Cozzolino v. State

584 S.W.2d 765, 1979 Tenn. LEXIS 469
CourtTennessee Supreme Court
DecidedJune 11, 1979
StatusPublished
Cited by121 cases

This text of 584 S.W.2d 765 (Cozzolino v. State) is published on Counsel Stack Legal Research, covering Tennessee Supreme Court primary law. Counsel Stack provides free access to over 12 million legal documents including statutes, case law, regulations, and constitutions.

Bluebook
Cozzolino v. State, 584 S.W.2d 765, 1979 Tenn. LEXIS 469 (Tenn. 1979).

Opinions

OPINION

COOPER, Justice.

This case is before us pursuant to TCA § 39-2406, which provides for review by this court of all cases in which a death penalty is imposed for first degree murder. We reverse, and remand for a new sentencing proceeding.

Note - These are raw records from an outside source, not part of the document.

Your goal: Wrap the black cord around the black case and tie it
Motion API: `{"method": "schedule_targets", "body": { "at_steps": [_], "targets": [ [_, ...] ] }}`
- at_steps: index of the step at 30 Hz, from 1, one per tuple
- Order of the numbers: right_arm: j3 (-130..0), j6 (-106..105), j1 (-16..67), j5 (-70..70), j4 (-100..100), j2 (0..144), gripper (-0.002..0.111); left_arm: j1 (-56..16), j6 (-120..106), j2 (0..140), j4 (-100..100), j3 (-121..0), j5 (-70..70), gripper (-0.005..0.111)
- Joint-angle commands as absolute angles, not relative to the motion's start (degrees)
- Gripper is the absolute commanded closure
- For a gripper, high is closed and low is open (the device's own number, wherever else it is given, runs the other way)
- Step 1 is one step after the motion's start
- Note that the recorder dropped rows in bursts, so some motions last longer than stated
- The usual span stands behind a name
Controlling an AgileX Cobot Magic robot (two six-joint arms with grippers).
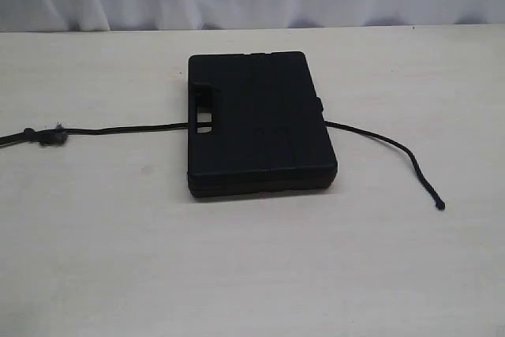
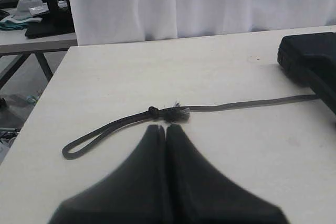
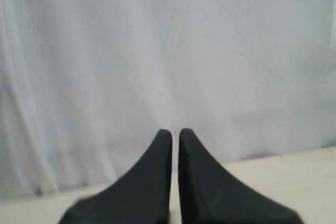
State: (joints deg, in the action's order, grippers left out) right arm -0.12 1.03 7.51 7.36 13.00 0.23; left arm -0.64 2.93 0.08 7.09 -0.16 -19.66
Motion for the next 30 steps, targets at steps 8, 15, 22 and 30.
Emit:
{"method": "schedule_targets", "body": {
  "at_steps": [8,15,22,30],
  "targets": [
    [-12.8,6.8,8.6,2.4,14.9,0.3,0.104,-0.4,3.0,0.0,7.0,0.0,-19.0,0.107],
    [-31.0,1.4,9.5,-20.1,13.9,18.2,0.073,-0.4,3.0,0.0,7.0,0.0,-19.0,0.107],
    [-48.1,-7.8,9.5,-39.0,17.4,44.8,0.058,-0.4,3.0,0.0,7.0,0.0,-19.0,0.107],
    [-63.9,0.0,22.9,-38.1,5.7,76.8,0.06,-0.4,3.0,0.0,7.0,0.0,-19.0,0.107]
  ]
}}
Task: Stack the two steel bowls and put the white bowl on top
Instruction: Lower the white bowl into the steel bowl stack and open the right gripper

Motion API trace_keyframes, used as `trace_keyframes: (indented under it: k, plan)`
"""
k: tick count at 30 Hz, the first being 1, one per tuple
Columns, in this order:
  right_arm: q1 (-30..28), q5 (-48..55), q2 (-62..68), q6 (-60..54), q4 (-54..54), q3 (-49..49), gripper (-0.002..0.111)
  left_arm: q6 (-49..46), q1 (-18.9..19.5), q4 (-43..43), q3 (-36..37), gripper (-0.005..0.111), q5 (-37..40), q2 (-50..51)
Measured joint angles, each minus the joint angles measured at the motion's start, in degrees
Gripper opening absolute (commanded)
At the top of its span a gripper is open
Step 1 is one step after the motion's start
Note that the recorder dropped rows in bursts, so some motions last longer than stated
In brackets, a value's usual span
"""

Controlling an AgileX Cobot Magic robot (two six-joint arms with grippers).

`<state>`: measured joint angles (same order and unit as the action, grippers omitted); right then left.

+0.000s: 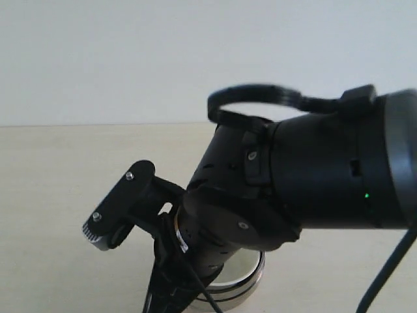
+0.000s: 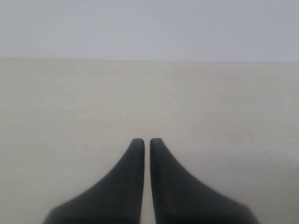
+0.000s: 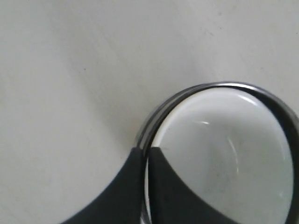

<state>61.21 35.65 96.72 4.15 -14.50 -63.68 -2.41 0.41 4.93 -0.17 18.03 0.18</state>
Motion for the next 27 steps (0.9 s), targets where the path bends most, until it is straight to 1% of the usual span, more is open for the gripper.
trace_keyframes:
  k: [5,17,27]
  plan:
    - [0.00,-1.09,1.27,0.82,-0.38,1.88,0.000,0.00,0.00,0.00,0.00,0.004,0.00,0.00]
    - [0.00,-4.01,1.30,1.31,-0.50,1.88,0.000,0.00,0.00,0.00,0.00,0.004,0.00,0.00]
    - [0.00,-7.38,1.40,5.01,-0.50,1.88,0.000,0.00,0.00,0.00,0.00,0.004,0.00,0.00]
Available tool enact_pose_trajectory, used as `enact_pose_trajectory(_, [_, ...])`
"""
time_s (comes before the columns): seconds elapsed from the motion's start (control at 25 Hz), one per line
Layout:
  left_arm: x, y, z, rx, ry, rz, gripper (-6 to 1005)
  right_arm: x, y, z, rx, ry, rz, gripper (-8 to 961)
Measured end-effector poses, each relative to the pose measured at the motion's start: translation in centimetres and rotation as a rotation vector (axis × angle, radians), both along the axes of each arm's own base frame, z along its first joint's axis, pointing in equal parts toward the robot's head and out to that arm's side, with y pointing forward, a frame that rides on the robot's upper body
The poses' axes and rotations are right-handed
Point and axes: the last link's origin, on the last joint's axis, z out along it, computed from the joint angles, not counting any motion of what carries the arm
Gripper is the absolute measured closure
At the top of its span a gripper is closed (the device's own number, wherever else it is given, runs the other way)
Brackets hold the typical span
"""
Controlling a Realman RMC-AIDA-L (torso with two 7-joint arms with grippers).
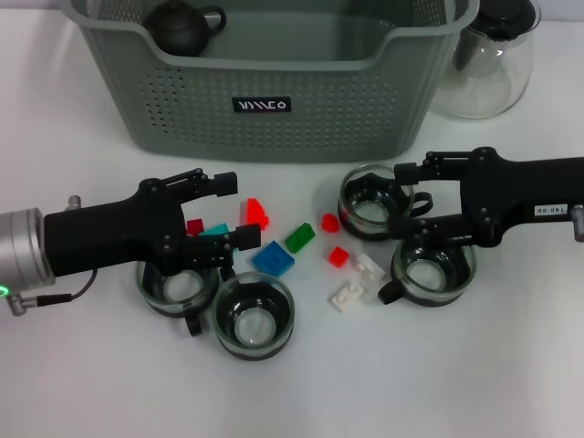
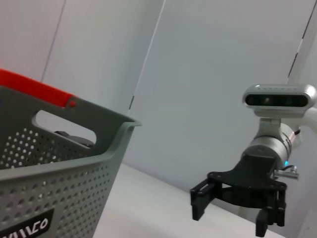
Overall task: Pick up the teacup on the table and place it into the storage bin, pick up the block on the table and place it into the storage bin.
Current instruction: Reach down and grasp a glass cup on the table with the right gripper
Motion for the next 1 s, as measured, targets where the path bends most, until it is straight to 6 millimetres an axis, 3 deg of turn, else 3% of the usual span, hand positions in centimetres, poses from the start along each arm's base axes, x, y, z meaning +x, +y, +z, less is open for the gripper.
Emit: enact_pose_trajectory(1.0, [0.45,0.39,-0.04,-0.022,-0.016,0.011,122,-0.31,0.87,-0.06,-0.009,-0.028,-0.039,124])
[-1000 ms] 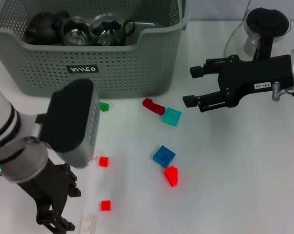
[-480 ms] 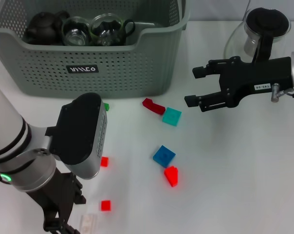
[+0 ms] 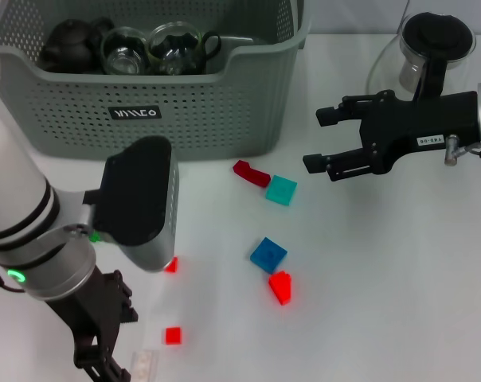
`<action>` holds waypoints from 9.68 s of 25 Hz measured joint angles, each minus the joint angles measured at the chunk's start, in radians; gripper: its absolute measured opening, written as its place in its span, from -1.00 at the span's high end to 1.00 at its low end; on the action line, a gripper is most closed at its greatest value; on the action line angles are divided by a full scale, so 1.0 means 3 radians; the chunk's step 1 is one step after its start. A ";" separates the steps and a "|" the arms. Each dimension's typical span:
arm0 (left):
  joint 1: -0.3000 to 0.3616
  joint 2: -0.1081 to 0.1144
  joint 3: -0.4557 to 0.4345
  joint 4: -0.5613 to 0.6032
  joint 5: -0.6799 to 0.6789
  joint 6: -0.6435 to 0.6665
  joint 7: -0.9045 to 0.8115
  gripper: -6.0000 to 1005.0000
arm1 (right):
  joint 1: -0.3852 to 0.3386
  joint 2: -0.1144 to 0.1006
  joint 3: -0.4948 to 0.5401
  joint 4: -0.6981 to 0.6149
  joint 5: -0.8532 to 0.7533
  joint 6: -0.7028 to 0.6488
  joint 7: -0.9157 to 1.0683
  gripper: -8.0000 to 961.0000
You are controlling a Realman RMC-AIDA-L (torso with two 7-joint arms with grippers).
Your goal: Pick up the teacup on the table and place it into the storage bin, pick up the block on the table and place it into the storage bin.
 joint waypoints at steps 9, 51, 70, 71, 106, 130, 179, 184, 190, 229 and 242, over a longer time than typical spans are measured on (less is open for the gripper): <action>-0.0087 -0.0008 0.0039 -0.0047 -0.0039 0.0101 -0.0107 -0.67 | -0.0026 -0.0022 0.0013 0.0000 0.0008 0.0003 0.0009 -0.83; 0.0289 -0.0020 0.0456 -0.0050 -0.0014 -0.0492 0.0219 -0.67 | -0.0041 -0.0031 0.0123 0.0036 0.0009 0.0002 -0.0032 -0.83; 0.0401 -0.0021 0.0576 -0.0007 0.0097 -0.0659 0.0241 -0.62 | -0.0036 -0.0030 0.0123 0.0036 0.0012 0.0002 -0.0040 -0.83; 0.0403 -0.0020 0.0576 -0.0002 0.0100 -0.0662 0.0240 -0.57 | -0.0037 -0.0030 0.0123 0.0036 0.0012 0.0002 -0.0040 -0.83; 0.0458 -0.0021 0.0579 0.0063 0.0153 -0.0656 0.0215 0.08 | -0.0041 -0.0030 0.0123 0.0036 0.0013 0.0002 -0.0052 -0.83; -0.0647 0.0169 -0.2782 -0.0378 -0.1675 -0.1305 -0.0219 0.17 | -0.0067 -0.0010 0.0108 0.0008 -0.0003 -0.0424 -0.0072 -0.83; -0.0217 0.0196 -0.2888 -0.1810 -0.2138 0.0129 0.2063 -0.89 | 0.0679 0.0233 -0.0696 0.0149 -0.1290 0.0706 0.1121 -0.83; -0.0205 0.0195 -0.2909 -0.1959 -0.2119 0.0010 0.2178 -0.89 | 0.0745 0.0260 -0.0863 0.0344 -0.1226 0.1020 0.1131 -0.83; -0.0209 0.0181 -0.2912 -0.1976 -0.2121 -0.0024 0.2217 -0.89 | 0.0731 0.0259 -0.1201 0.0443 -0.0956 0.1357 0.1116 -0.83; -0.0216 0.0195 -0.2913 -0.2041 -0.2129 -0.0212 0.2226 -0.89 | 0.0740 0.0263 -0.1860 0.0591 -0.0574 0.1759 0.1201 0.12; 0.0045 0.0259 -0.2928 -0.2021 -0.2108 -0.0301 0.2211 -0.89 | 0.0046 0.0226 -0.1568 -0.1516 -0.0519 0.0237 0.1814 0.12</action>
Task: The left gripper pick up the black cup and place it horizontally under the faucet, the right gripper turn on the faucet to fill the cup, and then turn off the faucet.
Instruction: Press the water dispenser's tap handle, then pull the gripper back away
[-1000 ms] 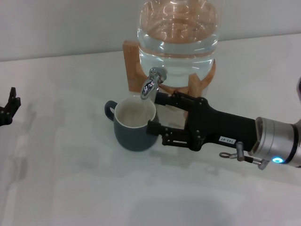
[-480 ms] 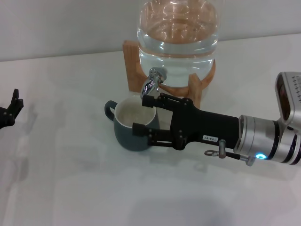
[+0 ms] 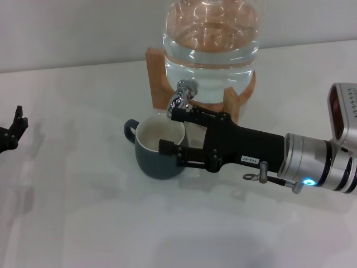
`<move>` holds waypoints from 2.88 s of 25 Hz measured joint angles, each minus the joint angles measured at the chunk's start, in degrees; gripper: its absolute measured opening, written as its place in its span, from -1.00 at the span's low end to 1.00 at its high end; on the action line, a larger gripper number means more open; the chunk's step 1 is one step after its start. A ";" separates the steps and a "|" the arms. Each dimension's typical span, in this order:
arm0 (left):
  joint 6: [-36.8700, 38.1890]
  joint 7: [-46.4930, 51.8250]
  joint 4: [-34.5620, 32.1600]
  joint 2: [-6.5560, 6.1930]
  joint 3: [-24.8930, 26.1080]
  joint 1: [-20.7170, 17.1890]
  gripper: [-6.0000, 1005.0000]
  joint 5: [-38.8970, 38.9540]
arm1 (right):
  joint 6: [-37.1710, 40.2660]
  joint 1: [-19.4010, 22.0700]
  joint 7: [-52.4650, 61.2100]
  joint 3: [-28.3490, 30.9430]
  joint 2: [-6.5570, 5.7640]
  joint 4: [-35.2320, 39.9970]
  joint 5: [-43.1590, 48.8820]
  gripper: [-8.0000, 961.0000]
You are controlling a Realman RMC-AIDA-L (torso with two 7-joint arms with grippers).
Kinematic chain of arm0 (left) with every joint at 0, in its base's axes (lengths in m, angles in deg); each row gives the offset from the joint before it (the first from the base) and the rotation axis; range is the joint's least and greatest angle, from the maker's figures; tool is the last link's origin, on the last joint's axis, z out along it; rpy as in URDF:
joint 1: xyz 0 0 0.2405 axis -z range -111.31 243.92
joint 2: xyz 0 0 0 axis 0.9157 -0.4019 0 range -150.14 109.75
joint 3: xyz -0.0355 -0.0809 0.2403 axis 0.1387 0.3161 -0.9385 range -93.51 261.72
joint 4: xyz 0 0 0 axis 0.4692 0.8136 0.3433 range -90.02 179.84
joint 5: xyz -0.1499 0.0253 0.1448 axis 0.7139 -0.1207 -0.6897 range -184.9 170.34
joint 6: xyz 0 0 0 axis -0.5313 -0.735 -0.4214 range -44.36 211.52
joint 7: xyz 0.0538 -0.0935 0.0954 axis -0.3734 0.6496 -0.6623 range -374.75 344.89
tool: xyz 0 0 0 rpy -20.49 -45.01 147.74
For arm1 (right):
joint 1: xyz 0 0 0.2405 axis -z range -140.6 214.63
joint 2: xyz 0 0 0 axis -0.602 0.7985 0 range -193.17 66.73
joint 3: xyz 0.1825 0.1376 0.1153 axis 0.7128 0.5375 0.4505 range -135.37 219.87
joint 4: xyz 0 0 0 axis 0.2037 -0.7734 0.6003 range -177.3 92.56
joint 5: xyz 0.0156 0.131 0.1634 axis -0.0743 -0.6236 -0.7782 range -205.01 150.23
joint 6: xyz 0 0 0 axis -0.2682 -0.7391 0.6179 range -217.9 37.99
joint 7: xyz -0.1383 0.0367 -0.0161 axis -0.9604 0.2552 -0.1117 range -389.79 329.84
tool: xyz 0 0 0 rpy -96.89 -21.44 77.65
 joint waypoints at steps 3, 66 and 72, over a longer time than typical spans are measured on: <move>-0.26 0.01 0.00 -0.02 0.00 0.04 0.78 0.00 | 0.06 0.34 -0.23 0.13 0.00 0.04 -0.37 0.72; -0.43 -0.26 0.00 -0.12 -0.09 1.12 0.78 -0.09 | 0.58 1.21 -0.45 4.13 -0.85 0.87 -0.60 0.68; -0.43 -0.26 0.00 -0.12 -0.09 1.12 0.78 -0.09 | 0.64 1.31 -0.45 4.67 -1.02 0.87 -0.56 0.68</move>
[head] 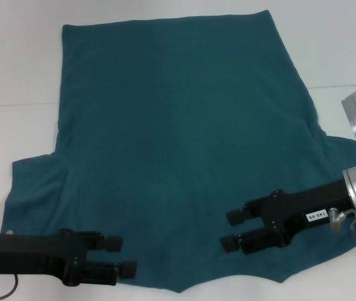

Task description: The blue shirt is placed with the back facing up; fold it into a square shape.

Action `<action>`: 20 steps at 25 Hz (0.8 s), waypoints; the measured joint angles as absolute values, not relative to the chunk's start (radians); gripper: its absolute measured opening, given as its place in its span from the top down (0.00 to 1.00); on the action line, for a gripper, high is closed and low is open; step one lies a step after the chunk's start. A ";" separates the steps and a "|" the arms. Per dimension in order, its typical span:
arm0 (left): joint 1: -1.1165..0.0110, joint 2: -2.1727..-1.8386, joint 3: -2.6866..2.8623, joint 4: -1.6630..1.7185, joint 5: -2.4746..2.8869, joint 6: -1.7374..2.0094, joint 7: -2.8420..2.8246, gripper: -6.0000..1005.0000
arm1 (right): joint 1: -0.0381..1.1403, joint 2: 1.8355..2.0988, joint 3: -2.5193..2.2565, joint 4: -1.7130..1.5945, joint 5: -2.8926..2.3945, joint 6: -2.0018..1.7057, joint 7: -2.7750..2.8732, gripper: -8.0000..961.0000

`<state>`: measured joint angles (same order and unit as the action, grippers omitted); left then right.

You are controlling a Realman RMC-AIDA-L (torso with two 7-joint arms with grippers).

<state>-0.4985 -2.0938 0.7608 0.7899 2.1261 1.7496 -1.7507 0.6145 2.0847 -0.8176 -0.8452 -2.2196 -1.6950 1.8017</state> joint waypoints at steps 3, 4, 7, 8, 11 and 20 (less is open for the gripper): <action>-0.499 -2.094 0.761 0.790 2.126 1.750 -1.751 0.19 | 0.613 2.085 -0.818 -0.845 -2.220 -1.695 1.802 0.24; -0.498 -2.094 0.761 0.790 2.126 1.750 -1.751 0.19 | 0.613 2.085 -0.818 -0.845 -2.220 -1.695 1.802 0.24; -0.499 -2.094 0.761 0.790 2.126 1.750 -1.751 0.19 | 0.613 2.085 -0.818 -0.845 -2.220 -1.695 1.802 0.24; -0.499 -2.094 0.761 0.790 2.126 1.750 -1.751 0.19 | 0.614 2.085 -0.818 -0.845 -2.220 -1.695 1.802 0.24; -0.498 -2.094 0.761 0.790 2.126 1.751 -1.751 0.19 | 0.614 2.085 -0.818 -0.845 -2.220 -1.695 1.804 0.24; -0.501 -2.085 0.711 0.791 2.118 1.721 -1.842 0.19 | 0.626 2.077 -0.783 -0.846 -2.220 -1.653 1.924 0.24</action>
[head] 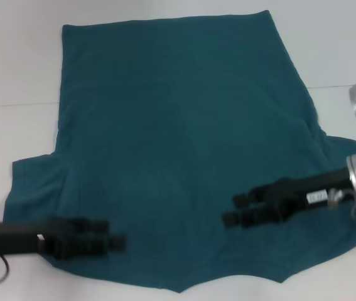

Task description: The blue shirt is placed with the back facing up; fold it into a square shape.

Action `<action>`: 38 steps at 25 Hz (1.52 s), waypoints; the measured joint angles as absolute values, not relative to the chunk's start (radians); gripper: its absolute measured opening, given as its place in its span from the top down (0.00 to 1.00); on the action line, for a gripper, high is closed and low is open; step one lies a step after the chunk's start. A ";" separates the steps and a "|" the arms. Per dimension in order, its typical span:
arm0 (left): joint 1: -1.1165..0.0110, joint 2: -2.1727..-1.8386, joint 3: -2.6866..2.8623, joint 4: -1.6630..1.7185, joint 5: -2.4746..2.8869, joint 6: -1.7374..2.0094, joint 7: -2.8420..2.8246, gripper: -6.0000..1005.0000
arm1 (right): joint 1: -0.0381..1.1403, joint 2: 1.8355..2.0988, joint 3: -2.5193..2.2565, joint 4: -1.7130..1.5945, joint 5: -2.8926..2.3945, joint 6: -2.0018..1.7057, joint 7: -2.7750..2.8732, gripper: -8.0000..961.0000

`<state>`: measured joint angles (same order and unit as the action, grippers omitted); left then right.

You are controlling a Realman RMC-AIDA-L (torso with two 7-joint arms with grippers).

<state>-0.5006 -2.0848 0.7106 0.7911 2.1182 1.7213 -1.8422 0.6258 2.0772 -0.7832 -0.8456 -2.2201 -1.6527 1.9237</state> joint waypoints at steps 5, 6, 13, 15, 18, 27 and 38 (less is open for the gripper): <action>-0.519 -2.049 0.613 0.783 2.117 1.650 -2.059 0.19 | 0.676 2.007 -0.755 -0.796 -2.213 -1.562 2.252 0.24; -0.523 -2.041 0.598 0.779 2.117 1.637 -2.114 0.19 | 0.691 1.985 -0.742 -0.771 -2.212 -1.551 2.292 0.24; -0.526 -1.985 0.459 0.699 2.115 1.578 -2.351 0.19 | 0.790 1.816 -0.716 -0.562 -2.217 -1.438 2.459 0.24; -0.523 -1.968 0.443 0.667 2.117 1.548 -2.372 0.19 | 0.811 1.793 -0.720 -0.549 -2.218 -1.436 2.463 0.24; -0.516 -1.944 0.447 0.607 2.125 1.427 -2.404 0.19 | 0.826 1.782 -0.722 -0.551 -2.221 -1.435 2.480 0.24; -0.504 -1.936 0.453 0.554 2.126 1.231 -2.416 0.19 | 0.841 1.789 -0.725 -0.545 -2.247 -1.400 2.497 0.24; -0.506 -1.944 0.537 0.507 2.126 1.123 -2.413 0.20 | 0.832 1.789 -0.720 -0.545 -2.247 -1.391 2.494 0.24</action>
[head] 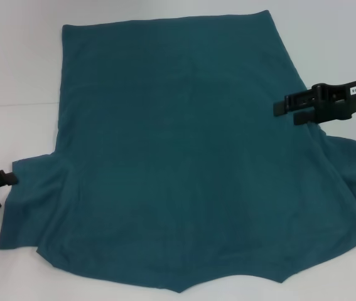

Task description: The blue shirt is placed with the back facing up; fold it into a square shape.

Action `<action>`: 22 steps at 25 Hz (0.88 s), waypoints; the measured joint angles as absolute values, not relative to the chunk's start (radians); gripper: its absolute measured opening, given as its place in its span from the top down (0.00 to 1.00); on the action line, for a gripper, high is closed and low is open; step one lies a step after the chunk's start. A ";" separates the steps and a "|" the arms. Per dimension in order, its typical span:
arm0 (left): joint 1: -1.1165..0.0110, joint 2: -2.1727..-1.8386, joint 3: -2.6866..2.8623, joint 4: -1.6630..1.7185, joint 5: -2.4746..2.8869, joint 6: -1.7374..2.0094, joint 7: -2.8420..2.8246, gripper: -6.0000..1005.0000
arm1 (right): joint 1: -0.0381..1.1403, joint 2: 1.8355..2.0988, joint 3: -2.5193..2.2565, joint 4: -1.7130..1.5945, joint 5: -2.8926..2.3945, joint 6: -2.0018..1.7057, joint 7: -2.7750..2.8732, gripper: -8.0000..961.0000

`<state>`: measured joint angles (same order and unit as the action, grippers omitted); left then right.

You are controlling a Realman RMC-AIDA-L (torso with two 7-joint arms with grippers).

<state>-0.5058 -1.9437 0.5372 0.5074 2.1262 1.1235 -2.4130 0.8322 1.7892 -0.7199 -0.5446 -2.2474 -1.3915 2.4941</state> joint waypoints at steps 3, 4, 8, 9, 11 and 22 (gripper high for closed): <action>-0.509 -1.946 0.549 0.499 2.126 1.119 -2.413 0.20 | 0.830 1.790 -0.719 -0.545 -2.247 -1.391 2.492 0.24; -0.509 -1.947 0.551 0.497 2.126 1.118 -2.412 0.20 | 0.830 1.791 -0.718 -0.545 -2.247 -1.391 2.492 0.24; -0.510 -1.950 0.570 0.490 2.126 1.124 -2.411 0.20 | 0.830 1.791 -0.717 -0.545 -2.247 -1.386 2.490 0.24; -0.511 -1.951 0.577 0.490 2.126 1.127 -2.411 0.20 | 0.830 1.791 -0.717 -0.545 -2.247 -1.384 2.490 0.24; -0.516 -1.953 0.588 0.490 2.126 1.132 -2.410 0.20 | 0.830 1.792 -0.717 -0.545 -2.246 -1.380 2.489 0.24; -0.530 -1.951 0.621 0.518 2.126 1.132 -2.408 0.34 | 0.827 1.794 -0.718 -0.545 -2.244 -1.379 2.484 0.24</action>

The defendant, Ralph Cozzolino, pled guilty to the first degree murder of Clarence Hamler, an officer of the Chattanooga Police Department. A proceeding was then held under the provisions of TCA § 39-2404 to determine the punishment to be imposed. Under this statute, a trial of first degree murder is a bifurcated proceeding, with the jury first determining the defendant’s guilt or innocence of the charge, or, as happened here, with the defendant first admitting his guilt. If it is found that the defendant is guilty of first degree murder, a second proceeding is held before the same jury to determine the sentence — either life imprisonment or death — to be imposed. The jury may impose the death penalty only upon finding that one or more aggravating circumstances, listed in the statute, are present, and further that such circumstance or circumstances are not outweighed by any mitigating circumstance.1 With respect to the evidence that may be introduced on these issues, the statute provides, in TCA § 39-2404(c), that

[767]*767[i]n the sentencing proceeding, evidence may be presented as to any matter that the court deems relevant to the punishment and may include, but not be limited to, the nature and circumstances of the crime; the defendant’s character, background history, and physical condition; any evidence tending to establish or rebut the aggravating circumstances enumerated . . below; and any evidence tending to establish or rebut any mitigating factors. Any such evidence which the court deems to have probative value on the issue of punishment may be received regardless of its admissibility under the rules of evidence .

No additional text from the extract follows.